非化石証書を活用したことで、物流拠点の電力は実質的に再エネ化され、CO2排出量を大幅に削減できました。ただ、私たちはそこで満足するつもりはありません。
非化石証書も脱炭素の有効な手段の一つと考えますが、本質的にはエネルギー使用量を減らす省エネと、自ら再エネを生み出す創エネの両輪で、持続的な削減を目指すことが重要です。すでに2拠点で大規模な太陽光パネルを導入しており、今後も新拠点や耐荷重条件を満たす施設には、オンサイト発電を積極的に導入していきます。
またScope1の削減にも取り組んでいます。Scope1は物流子会社のトラック輸送に伴う軽油や物流センターでのドライアイス使用など、食品流通の維持に不可欠な要素が多く、容易ではありません。その削減に取り組むほか、秋田県由利本荘市との連携によるカーボンクレジット創出やその活用を通じ、Scope1の削減を目指します。
当社は2025年に創立100周年を迎えました。節目の年に上場を終え、次の100年に向けて新たなフェーズへ。2024年度、パーパスに「サステナビリティ課題の同時解決」を加え、社員の意識も大きく変わりつつあります。社内では「SDGs Awards」を設け、地域農家との協業による食品廃棄削減など、現場発の取り組みを表彰。応募件数は年々増え、従業員のモチベーションも高まっています。

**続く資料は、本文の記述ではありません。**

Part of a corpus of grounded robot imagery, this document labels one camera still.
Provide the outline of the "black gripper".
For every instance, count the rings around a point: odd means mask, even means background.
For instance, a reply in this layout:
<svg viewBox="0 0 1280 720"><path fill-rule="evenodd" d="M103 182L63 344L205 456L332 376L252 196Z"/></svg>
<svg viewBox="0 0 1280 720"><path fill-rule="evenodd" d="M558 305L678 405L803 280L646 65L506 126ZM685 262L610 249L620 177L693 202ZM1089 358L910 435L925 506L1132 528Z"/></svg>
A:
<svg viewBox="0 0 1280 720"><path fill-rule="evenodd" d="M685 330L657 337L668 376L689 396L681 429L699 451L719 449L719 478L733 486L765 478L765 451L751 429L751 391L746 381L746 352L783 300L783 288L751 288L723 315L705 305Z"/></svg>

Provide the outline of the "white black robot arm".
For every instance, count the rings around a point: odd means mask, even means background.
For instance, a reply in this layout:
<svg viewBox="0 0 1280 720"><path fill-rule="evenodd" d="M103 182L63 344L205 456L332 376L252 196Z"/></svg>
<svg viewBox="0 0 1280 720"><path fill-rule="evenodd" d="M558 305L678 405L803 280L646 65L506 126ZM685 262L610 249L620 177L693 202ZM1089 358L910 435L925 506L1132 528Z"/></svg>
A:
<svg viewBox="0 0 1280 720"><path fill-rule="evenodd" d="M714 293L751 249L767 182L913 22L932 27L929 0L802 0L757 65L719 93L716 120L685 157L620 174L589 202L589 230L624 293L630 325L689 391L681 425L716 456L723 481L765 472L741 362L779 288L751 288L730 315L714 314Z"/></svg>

非化石証書を早期に導入することは、単なる削減施策ではなく再エネ創出への投資です。早期から積極的に取り組むことで社会全体の変革につながり、未来への責任を果たせるはずです。
私たちは、次の100年も「なくてはならない存在」であり続けたい。食を通じて社会をより良くしていくことが当社の変わらぬ使命です。Carbon EXとの協働を通じて、脱炭素の波をサプライチェーン全体に広げ、次世代に持続可能な食のインフラを残していきます。

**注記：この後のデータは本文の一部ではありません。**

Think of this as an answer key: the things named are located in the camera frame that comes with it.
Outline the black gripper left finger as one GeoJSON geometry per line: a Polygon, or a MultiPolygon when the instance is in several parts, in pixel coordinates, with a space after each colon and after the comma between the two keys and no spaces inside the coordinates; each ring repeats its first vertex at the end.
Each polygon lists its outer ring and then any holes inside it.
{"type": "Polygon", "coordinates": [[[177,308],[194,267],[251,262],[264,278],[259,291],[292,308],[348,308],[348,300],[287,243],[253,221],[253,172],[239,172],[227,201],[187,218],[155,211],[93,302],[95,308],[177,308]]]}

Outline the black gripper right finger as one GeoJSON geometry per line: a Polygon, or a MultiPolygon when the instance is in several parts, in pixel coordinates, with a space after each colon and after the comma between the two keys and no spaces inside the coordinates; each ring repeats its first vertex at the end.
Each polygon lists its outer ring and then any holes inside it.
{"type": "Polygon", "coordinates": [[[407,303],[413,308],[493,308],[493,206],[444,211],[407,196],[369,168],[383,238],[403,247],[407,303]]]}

* 実質再エネ100%:前年度実績を基礎に、今年度の再エネ利用率100%相当の達成を目指しています。ただし、酷暑などの外部要因により電力使用量が増加した場合、実績値が計画から乖離する可能性があります
企業プロフィール

三菱食品株式会社
業種:食品卸売業
社員数:3,298名(2025年4月1日現在)
所在地:東京都文京区小石川一丁目1番1号
三菱食品は、国内外の加工食品、低温食品、酒類及び菓子の卸売業を主な事業内容とし、さらに物流事業及びその他サービス等の事業活動を展開しています。パーパスに「食のビジネスを通じて持続可能な社会の実現に貢献する」を掲げ、サステナビリティ重点課題の同時解決に取り組んでいます。
※掲載内容は取材当時のものです。